AVAILABLE DATA:
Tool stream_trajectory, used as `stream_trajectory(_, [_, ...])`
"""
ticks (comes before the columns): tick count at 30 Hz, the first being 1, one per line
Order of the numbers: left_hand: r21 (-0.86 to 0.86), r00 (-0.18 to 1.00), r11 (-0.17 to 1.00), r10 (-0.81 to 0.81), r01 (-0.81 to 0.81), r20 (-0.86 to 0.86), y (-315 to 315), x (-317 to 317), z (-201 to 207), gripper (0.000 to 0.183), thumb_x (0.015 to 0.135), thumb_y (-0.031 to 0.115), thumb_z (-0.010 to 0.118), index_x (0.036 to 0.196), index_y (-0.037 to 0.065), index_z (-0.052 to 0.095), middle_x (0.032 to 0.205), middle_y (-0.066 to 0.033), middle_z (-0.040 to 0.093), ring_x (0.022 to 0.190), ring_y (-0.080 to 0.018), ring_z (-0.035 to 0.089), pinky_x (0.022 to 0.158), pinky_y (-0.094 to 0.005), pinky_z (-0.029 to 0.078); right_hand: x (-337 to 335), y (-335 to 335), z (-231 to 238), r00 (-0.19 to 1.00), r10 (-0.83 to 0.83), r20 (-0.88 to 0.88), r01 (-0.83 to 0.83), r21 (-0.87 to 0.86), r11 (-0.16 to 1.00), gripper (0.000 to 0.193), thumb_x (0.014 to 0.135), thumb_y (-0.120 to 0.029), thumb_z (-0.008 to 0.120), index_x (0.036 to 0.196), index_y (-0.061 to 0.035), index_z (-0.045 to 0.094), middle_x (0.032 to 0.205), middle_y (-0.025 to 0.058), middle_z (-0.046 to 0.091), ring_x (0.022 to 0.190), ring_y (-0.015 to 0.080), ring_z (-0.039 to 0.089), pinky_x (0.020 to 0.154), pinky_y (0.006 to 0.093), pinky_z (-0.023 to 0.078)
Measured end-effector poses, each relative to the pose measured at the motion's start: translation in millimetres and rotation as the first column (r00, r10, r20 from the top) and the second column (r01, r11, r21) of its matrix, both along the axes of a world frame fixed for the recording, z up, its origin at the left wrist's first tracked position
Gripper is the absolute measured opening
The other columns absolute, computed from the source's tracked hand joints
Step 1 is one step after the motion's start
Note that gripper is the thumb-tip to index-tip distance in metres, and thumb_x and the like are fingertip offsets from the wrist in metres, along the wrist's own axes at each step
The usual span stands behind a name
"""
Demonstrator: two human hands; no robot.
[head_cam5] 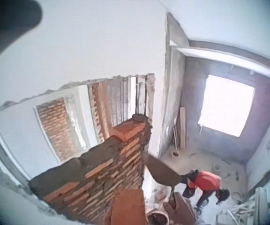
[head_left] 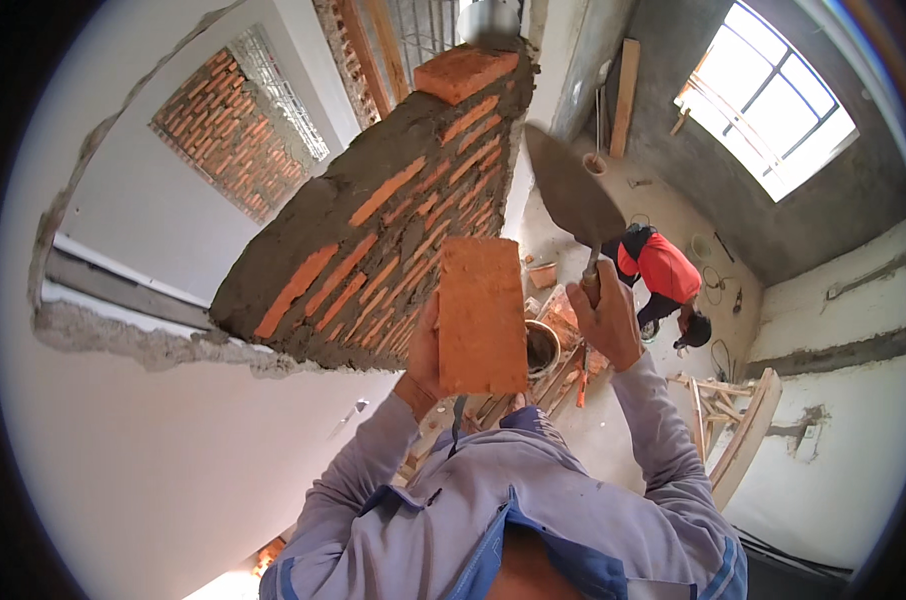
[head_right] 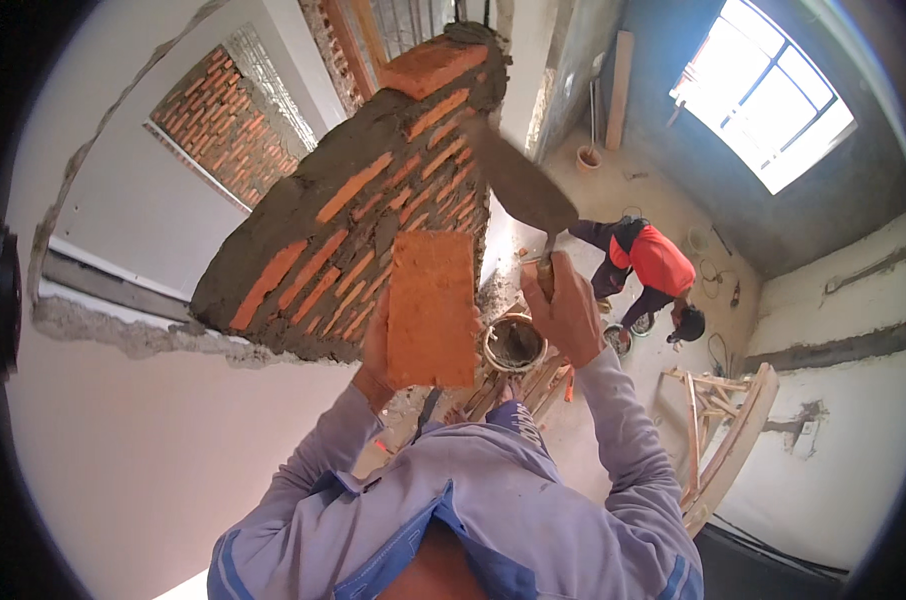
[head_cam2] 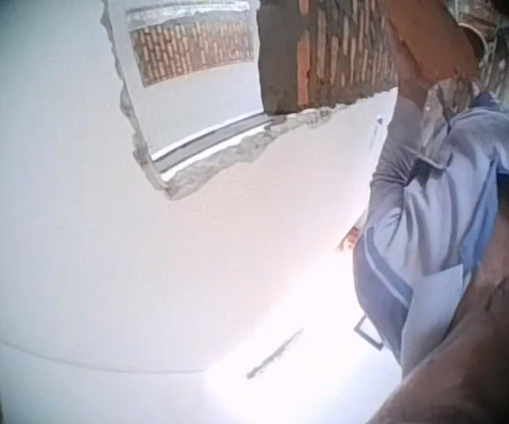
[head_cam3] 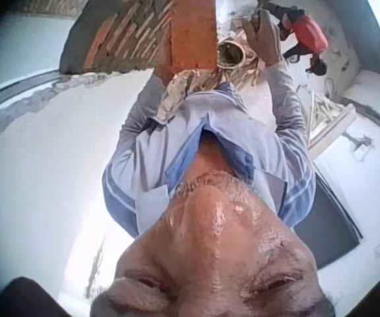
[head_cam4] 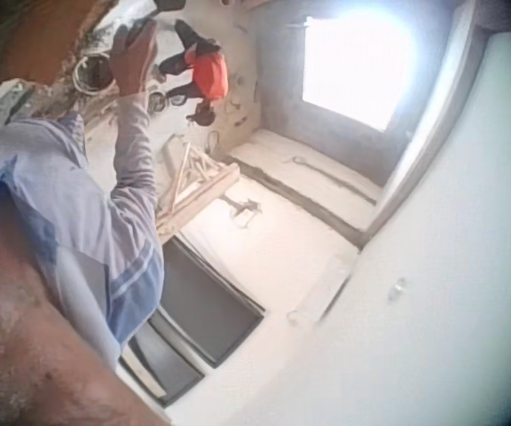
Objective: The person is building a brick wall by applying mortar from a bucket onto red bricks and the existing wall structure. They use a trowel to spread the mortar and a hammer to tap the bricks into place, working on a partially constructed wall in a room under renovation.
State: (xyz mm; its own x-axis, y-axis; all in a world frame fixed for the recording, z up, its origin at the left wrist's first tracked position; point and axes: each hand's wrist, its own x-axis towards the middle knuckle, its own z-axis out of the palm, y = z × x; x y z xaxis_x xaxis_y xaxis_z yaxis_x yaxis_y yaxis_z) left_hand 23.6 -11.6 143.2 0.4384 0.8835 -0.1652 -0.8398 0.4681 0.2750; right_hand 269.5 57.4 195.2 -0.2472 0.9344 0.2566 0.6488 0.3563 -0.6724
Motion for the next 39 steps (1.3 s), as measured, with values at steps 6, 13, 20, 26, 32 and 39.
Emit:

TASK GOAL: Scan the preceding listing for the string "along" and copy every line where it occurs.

WRITTEN ANSWER:
Measured end-effector poses, each relative to the pose measured at the motion's start: translation in millimetres and rotation as the first column (r00, r10, r20 from the top) and the second column (r01, r11, r21) of its matrix, both along the axes of a world frame fixed for the recording, z up, its origin at the left wrist's first tracked position
Note that gripper is the thumb-tip to index-tip distance in metres, and thumb_x and the like are fingertip offsets from the wrist in metres, along the wrist's own axes at each step

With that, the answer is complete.